III
Or, les Français chantaient gaiement, assis en ce moment à table ;
Réunis dans leurs tentes fermées, les Français chantaient dans la nuit.
Lorsque l’on entendit au loin déchanter une voix singulière :
« Plus d’un qui rit ce soir, pleurera avant qu’il soit jour ;
« Plus d’un qui mange du pain blanc, mangera de la terre noire et froide.
« Plus d’un qui verse du vin rouge, versera bientôt du sang gras ;
« Plus d’un qui fera de la cendre, fait maintenant le fanfaron. »
Plus d’un penchait la tête sur la table, ivre-mort, Quand retentit ce cri de détresse : — Le feu ! Amis, le feu ! le feu !

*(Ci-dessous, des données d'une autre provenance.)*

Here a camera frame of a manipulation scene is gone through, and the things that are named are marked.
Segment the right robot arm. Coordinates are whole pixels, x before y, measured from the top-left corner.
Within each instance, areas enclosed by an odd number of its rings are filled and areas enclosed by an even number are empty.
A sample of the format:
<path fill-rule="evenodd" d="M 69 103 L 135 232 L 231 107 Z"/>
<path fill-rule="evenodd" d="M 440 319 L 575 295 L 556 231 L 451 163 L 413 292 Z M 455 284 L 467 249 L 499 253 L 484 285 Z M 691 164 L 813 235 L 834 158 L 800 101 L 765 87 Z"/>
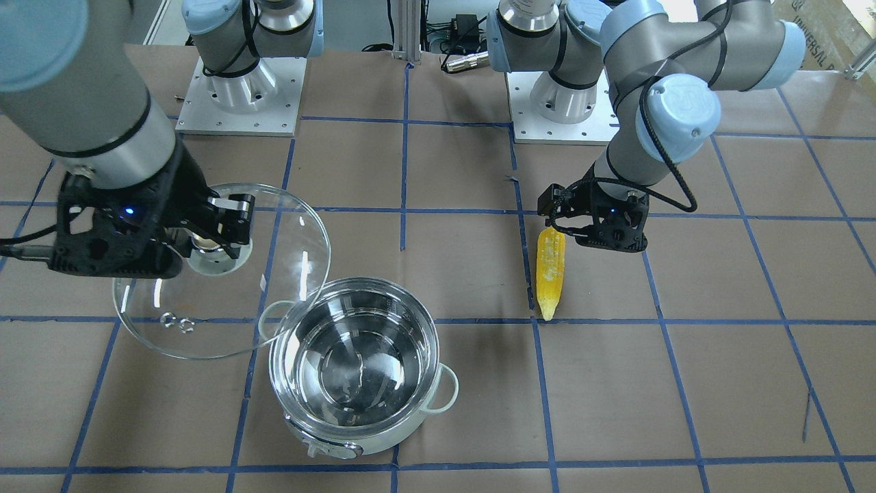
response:
<path fill-rule="evenodd" d="M 249 258 L 255 196 L 211 188 L 125 50 L 131 1 L 3 1 L 2 112 L 66 169 L 56 222 L 2 256 L 170 278 Z"/>

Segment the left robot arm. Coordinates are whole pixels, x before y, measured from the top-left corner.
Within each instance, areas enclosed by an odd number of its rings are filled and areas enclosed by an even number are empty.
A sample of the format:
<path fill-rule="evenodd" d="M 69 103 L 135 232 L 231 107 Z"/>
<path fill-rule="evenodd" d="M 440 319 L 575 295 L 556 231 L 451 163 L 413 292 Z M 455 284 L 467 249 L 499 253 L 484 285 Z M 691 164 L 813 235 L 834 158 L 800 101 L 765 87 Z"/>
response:
<path fill-rule="evenodd" d="M 539 215 L 644 216 L 650 197 L 683 212 L 697 200 L 679 164 L 721 118 L 717 93 L 778 88 L 801 68 L 806 38 L 769 1 L 697 1 L 673 22 L 659 1 L 501 1 L 486 16 L 498 72 L 544 72 L 589 92 L 605 75 L 619 131 L 582 180 L 546 190 Z"/>

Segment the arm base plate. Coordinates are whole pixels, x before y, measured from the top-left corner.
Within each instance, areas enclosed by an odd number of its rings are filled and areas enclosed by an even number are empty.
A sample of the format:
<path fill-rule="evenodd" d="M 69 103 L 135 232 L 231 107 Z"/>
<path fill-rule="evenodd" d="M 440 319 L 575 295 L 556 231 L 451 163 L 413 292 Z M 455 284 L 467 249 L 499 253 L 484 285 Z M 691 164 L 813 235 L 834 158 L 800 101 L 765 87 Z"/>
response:
<path fill-rule="evenodd" d="M 293 138 L 306 58 L 262 58 L 249 74 L 207 77 L 198 60 L 179 110 L 180 134 Z"/>
<path fill-rule="evenodd" d="M 523 144 L 608 144 L 619 131 L 601 72 L 597 84 L 572 90 L 547 72 L 506 74 L 514 141 Z"/>

Le feu ! le feu ! Amis, fuyons ! c’est Jeanne-la-Flamme qui l’a allumé ! —
Jeanne-la-Flamme est la plus intrépide qu’il y ait sur la terre, vraiment !
Jeanne-la-Flamme avait mis le feu aux quatre coins du camp ;
Et le vent avait propagé l’incendie et illuminé la nuit noire ;
Et les tentes étaient brûlées, et les Français grillés,
Et trois mille d’entre eux mis en cendre, et il n’en échappa que cent.